# AIM OF THE TASK
Nothing is to be output except the lines from the one containing "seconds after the" through the end of the material, each reproduced exactly.

========================

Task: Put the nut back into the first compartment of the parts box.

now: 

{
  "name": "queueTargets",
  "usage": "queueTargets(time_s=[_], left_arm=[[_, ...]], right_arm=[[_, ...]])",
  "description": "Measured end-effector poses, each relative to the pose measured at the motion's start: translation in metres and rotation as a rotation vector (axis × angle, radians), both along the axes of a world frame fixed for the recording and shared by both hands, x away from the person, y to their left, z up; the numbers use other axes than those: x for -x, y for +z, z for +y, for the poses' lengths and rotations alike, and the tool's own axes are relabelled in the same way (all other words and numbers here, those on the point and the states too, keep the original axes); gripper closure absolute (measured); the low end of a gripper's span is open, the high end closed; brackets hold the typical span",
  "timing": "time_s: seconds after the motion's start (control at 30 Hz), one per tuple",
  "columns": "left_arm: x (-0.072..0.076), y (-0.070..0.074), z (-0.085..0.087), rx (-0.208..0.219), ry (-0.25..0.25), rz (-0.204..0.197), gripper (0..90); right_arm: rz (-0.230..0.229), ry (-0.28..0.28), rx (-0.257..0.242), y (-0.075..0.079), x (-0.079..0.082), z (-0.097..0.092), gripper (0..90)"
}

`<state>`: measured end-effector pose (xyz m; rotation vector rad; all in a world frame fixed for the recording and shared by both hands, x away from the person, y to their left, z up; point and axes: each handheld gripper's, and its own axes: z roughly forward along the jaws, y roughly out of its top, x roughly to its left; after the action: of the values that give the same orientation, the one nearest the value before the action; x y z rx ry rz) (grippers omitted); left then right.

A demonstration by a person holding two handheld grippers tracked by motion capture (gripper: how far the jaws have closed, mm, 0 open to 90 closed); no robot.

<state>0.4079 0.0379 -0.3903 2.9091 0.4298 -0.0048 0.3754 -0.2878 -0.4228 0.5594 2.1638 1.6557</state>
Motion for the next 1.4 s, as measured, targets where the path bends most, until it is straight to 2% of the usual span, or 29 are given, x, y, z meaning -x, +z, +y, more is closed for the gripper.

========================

# RESPONSE BELOW
  "timing": "time_s: seconds after the motion's start (control at 30 Hz), one per tuple",
  "columns": "left_arm: x (-0.072..0.076), y (-0.070..0.074), z (-0.085..0.087), rx (-0.208..0.219), ry (-0.25..0.25), rz (-0.204..0.197), gripper (0..90); right_arm: rz (-0.230..0.229), ry (-0.28..0.28), rx (-0.257..0.242), y (-0.075..0.079), x (-0.079..0.082), z (-0.097..0.092), gripper (0..90)"
}

`<state>`: measured end-effector pose (xyz m; rotation vector rad; all in a world frame fixed for the recording and shared by both hands, x away from the person, y to their left, z up; point and axes: each handheld gripper's, and its own axes: z roughly forward along the jaws, y roughly out of its top, x roughly to its left; after the action: of the values that give the same orientation, the one nearest the value before the action; x y z rx ry rz) (grippers omitted); left then right.

A demonstration by a person holding two handheld grippers tracked by motion capture (gripper: how far the jaws have closed, mm, 0 open to 90 closed); no robot.

<state>0.4079 0.0379 -0.3903 2.9091 0.4298 -0.0048 0.3754 -0.2878 -0.4228 0.5594 2.1638 1.6557</state>
Motion for the next 1.4 s, as measured, targets where the path bends most, until it is straight to 2% of the usual span, or 29 are given, x, y, z meaning -x, +z, +y, more is closed for the gripper.

There's nothing left to add to the output.